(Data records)
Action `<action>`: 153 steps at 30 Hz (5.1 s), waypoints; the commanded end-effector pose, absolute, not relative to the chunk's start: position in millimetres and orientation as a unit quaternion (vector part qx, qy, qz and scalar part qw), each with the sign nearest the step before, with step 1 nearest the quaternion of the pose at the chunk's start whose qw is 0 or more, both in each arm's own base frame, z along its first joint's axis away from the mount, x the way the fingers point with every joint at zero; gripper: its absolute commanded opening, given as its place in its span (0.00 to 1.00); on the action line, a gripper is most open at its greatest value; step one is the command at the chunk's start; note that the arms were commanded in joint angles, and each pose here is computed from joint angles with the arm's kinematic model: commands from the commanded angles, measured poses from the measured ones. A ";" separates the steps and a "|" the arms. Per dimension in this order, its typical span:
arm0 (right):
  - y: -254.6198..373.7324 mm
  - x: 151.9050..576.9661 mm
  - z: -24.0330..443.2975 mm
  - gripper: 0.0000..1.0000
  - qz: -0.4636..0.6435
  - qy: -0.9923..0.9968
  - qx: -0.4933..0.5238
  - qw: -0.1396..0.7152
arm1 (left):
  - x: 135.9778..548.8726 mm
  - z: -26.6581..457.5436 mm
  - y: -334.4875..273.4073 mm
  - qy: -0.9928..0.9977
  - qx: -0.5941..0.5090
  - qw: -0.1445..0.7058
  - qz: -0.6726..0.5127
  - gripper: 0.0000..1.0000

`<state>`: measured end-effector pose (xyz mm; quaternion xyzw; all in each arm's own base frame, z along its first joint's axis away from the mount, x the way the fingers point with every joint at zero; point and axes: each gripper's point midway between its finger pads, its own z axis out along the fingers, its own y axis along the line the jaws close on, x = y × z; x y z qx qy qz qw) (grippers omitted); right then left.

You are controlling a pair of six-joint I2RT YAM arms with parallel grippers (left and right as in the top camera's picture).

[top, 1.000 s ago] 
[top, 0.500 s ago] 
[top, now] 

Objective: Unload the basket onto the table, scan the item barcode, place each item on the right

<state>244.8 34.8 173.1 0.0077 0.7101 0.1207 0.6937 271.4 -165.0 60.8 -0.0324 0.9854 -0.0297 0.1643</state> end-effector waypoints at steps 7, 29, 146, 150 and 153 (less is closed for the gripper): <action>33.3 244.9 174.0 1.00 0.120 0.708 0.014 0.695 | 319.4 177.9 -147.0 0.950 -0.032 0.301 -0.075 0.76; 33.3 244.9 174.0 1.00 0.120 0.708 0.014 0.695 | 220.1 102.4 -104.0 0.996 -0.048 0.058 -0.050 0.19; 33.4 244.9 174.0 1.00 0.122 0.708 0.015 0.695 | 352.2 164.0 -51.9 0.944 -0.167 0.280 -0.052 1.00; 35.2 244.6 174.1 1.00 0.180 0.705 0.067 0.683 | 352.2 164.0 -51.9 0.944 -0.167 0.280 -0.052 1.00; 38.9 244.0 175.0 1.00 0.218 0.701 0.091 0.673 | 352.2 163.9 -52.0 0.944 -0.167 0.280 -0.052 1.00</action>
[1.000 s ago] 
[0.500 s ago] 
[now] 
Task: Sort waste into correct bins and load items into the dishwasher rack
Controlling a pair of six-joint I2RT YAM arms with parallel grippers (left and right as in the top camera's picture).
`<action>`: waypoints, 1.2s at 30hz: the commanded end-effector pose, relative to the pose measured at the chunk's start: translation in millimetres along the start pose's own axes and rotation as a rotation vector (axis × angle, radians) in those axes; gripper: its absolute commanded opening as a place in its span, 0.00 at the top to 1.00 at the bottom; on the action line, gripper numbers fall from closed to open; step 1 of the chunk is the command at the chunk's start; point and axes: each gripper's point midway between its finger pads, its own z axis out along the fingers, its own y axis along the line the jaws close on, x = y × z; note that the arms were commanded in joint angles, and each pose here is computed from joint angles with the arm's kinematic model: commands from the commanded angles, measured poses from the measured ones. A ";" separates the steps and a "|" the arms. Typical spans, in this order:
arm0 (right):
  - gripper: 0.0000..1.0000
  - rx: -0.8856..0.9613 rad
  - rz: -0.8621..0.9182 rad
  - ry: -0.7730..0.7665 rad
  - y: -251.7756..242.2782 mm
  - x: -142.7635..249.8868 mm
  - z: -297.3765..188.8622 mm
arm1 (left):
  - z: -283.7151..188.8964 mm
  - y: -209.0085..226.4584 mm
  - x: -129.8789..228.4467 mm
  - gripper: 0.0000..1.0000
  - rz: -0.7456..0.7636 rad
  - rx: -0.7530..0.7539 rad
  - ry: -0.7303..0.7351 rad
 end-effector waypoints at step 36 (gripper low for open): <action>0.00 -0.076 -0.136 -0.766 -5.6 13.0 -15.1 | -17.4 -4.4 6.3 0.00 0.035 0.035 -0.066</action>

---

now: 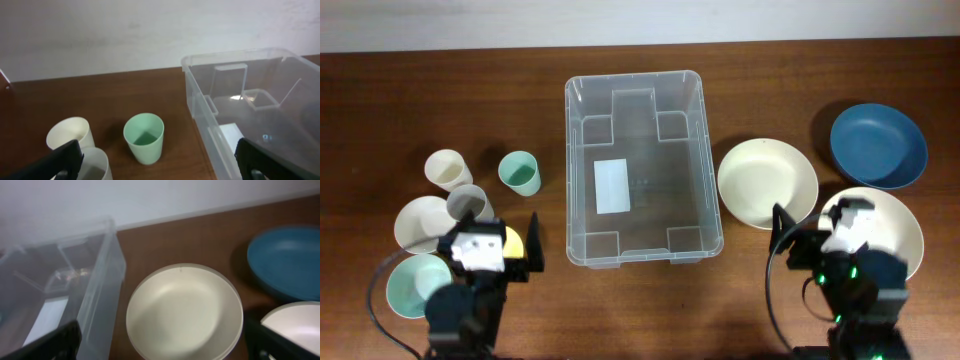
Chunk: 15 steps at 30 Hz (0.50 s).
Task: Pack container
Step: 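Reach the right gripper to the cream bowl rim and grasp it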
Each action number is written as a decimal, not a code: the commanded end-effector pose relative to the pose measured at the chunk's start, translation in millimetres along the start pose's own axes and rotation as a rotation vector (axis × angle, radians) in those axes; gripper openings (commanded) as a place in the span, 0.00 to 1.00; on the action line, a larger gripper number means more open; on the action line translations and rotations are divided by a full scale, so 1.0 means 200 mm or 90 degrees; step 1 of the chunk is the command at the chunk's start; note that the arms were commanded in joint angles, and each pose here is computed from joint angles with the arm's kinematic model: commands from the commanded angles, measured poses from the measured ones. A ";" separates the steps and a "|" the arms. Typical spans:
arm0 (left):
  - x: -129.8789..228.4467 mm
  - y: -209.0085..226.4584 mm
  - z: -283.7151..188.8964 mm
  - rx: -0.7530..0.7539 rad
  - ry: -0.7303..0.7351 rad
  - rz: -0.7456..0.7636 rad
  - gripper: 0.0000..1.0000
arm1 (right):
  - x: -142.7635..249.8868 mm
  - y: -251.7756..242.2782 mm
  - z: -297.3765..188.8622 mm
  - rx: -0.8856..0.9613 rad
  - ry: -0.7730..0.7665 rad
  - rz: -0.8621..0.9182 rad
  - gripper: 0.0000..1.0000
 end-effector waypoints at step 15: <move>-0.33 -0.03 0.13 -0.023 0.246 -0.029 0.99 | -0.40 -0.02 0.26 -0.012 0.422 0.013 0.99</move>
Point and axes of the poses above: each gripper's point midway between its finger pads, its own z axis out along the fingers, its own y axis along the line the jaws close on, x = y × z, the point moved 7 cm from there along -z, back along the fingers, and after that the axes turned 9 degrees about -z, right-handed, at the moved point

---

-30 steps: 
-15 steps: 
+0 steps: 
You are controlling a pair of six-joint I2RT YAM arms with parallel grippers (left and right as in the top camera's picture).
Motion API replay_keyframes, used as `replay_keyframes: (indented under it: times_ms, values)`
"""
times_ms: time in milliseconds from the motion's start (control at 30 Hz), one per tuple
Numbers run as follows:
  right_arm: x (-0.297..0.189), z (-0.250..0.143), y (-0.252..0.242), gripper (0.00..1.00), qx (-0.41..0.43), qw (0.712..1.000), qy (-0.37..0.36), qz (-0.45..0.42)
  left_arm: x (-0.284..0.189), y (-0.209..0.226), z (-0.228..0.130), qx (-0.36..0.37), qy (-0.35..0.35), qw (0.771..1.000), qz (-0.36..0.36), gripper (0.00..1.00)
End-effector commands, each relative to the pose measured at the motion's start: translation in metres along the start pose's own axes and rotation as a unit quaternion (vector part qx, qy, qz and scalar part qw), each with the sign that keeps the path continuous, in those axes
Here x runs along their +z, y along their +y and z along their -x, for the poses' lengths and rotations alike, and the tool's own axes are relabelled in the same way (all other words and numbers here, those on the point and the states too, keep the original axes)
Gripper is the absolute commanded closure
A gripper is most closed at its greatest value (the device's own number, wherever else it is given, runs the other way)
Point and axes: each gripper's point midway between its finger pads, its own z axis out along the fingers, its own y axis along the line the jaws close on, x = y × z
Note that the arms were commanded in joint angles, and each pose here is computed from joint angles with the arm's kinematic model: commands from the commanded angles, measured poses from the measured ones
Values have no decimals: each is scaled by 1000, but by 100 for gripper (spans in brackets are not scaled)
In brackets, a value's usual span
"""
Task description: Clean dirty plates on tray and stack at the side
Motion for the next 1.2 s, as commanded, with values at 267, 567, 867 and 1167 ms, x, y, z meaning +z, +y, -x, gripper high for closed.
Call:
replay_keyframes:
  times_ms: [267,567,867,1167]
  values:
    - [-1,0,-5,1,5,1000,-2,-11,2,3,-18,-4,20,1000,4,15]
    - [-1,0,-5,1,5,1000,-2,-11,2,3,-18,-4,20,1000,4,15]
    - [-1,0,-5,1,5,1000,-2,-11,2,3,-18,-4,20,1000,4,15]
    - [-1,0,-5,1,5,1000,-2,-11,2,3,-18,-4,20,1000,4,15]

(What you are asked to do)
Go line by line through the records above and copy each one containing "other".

(Answer area)
Here x runs along their +z, y along their +y and z along their -x, for the poses' lengths and rotations alike, and the tool's own axes are relabelled in the same way (all other words and numbers here, those on the point and the states too, keep the original axes)
A gripper is most closed at its greatest value (the device's own number, wherever else it is given, runs the other way)

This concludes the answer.